■ Problem details
What is needed is an exact copy of the whole listing below, with no pictures.

◇ ◇ ◇ ◇

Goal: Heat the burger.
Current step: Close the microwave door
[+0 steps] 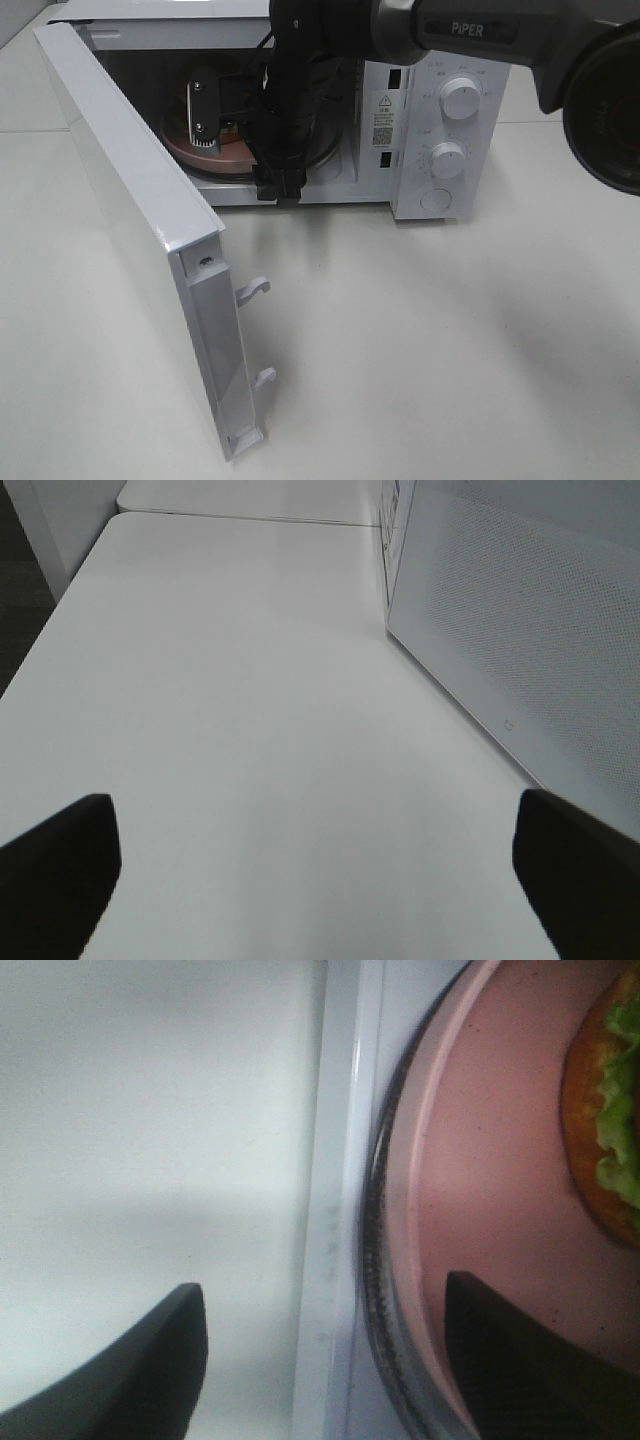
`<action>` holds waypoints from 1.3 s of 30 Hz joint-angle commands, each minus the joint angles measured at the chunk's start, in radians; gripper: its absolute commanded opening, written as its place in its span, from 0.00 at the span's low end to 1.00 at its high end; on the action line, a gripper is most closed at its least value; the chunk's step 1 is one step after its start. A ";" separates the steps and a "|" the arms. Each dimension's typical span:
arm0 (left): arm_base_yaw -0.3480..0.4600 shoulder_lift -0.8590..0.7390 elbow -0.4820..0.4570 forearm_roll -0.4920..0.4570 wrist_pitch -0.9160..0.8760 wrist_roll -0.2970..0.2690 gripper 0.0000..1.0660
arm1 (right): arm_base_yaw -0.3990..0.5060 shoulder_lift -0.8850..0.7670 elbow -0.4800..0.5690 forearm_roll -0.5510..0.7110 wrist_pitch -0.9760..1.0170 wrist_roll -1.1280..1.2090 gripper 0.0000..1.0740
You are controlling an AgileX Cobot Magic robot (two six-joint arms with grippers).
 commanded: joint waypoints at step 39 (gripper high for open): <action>0.000 -0.016 0.000 -0.002 -0.012 0.000 0.96 | -0.005 -0.409 0.560 0.015 -0.129 0.024 0.64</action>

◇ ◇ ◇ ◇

■ Solution to this task
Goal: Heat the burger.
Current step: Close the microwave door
[+0 steps] 
`<action>` holds waypoints from 1.3 s of 30 Hz joint-angle commands, each minus the joint angles measured at the chunk's start, in radians; gripper: its absolute commanded opening, written as its place in its span, from 0.00 at the span's low end to 1.00 at its high end; on the action line, a gripper is most closed at its least value; the chunk's step 1 is one step after its start. A ";" separates the steps and a "|" the arms. Each dimension's typical span:
arm0 (left): arm_base_yaw -0.3480..0.4600 shoulder_lift -0.8590..0.7390 elbow -0.4820..0.4570 forearm_roll -0.4920..0.4570 wrist_pitch -0.9160..0.8760 wrist_roll -0.2970..0.2690 gripper 0.0000..1.0660
arm1 (right): arm_base_yaw -0.3990..0.5060 shoulder_lift -0.8850..0.7670 elbow -0.4800..0.5690 forearm_roll -0.5510..0.7110 wrist_pitch -0.9760..1.0170 wrist_roll -1.1280..1.2090 gripper 0.0000..1.0740
You are controlling an AgileX Cobot Magic robot (two six-joint arms with grippers).
 commanded: joint waypoints at step 39 (gripper high for open): <action>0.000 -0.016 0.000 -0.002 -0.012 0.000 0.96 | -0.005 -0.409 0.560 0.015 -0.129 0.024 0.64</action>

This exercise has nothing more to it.